Repeat every line that appears below, with nothing altered.

#### Supplied data

┌──

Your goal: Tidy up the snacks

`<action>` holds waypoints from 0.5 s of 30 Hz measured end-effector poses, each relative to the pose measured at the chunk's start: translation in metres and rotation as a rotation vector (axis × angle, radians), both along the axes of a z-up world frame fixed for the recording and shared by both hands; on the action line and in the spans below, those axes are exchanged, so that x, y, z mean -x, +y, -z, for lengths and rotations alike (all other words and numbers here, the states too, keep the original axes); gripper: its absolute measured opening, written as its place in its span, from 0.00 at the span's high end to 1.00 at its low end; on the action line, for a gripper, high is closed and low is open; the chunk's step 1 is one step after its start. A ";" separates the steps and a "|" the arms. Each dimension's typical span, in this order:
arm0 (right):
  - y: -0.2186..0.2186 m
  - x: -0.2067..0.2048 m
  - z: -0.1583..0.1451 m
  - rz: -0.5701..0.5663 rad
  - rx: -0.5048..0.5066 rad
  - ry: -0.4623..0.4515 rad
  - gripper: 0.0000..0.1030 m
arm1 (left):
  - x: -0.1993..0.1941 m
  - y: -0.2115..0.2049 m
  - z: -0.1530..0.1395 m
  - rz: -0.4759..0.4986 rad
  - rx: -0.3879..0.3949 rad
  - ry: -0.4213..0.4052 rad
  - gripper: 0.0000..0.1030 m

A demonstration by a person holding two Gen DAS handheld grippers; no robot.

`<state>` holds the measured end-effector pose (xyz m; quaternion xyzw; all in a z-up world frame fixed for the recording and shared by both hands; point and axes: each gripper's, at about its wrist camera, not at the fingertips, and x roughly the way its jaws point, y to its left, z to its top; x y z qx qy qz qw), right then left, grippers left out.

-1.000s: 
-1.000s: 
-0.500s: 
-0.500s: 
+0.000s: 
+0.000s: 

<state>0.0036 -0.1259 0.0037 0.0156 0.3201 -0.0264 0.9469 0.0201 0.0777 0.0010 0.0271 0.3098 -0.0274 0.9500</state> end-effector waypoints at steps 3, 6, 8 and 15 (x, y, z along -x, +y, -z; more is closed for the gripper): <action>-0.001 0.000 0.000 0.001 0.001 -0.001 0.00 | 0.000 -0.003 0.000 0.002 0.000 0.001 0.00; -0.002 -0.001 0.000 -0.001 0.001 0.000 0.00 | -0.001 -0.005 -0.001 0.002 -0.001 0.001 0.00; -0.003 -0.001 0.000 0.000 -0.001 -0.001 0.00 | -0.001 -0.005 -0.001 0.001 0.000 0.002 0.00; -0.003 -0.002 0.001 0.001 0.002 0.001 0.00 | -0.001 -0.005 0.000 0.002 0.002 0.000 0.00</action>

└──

#### Task solution
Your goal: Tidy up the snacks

`<action>` holds waypoints from 0.5 s of 30 Hz measured end-effector poses, each relative to the pose measured at the chunk's start: translation in metres and rotation as a rotation vector (axis × angle, radians), both along the axes of a z-up world frame fixed for the recording and shared by both hands; on the action line and in the spans below, those axes are exchanged, so that x, y, z mean -x, +y, -z, for lengths and rotations alike (all other words and numbers here, the states too, keep the original axes); gripper: its absolute measured opening, written as its place in its span, from 0.00 at the span's high end to 1.00 at its low end; on the action line, for a gripper, high is closed and low is open; the chunk's step 1 is one step after its start. A ";" separates the steps and a "|" the arms. Each dimension's typical span, in this order:
arm0 (right):
  - y: -0.2186..0.2186 m
  - x: -0.2067..0.2048 m
  - z: -0.1583..0.1451 m
  - rz: -0.5701..0.5663 rad
  - rx: -0.5048..0.5066 rad
  - ry: -0.4623..0.4515 rad
  - gripper: 0.0000..0.1030 m
arm1 (left):
  - x: -0.1993..0.1941 m
  - y: -0.2115..0.2049 m
  - z: -0.1530..0.1395 m
  - rz: -0.4759..0.4986 rad
  - rx: -0.3879..0.3949 rad
  - ry: -0.4213..0.4052 rad
  - gripper: 0.0000..0.1030 m

A demonstration by a person holding two Gen DAS handheld grippers; no robot.

`<state>` holds the measured end-effector pose (xyz m; quaternion xyzw; all in a z-up world frame fixed for the recording and shared by both hands; point and axes: each gripper's, at about its wrist camera, not at the fingertips, and x roughly the way its jaws point, y to its left, z to its top; x y z qx qy qz qw), right then left, grippers left out.

-1.000s: 
-1.000s: 
-0.500s: 
-0.500s: 
+0.000s: 
+0.000s: 

<state>0.0036 -0.1259 0.0037 0.0156 0.3201 -0.0264 0.9469 0.0201 0.0777 0.0010 0.0271 0.3098 -0.0274 0.9500</state> end-effector waypoints at steps 3, 6, 8 and 15 (x, y, z along -x, +y, -z; more is closed for the gripper): <action>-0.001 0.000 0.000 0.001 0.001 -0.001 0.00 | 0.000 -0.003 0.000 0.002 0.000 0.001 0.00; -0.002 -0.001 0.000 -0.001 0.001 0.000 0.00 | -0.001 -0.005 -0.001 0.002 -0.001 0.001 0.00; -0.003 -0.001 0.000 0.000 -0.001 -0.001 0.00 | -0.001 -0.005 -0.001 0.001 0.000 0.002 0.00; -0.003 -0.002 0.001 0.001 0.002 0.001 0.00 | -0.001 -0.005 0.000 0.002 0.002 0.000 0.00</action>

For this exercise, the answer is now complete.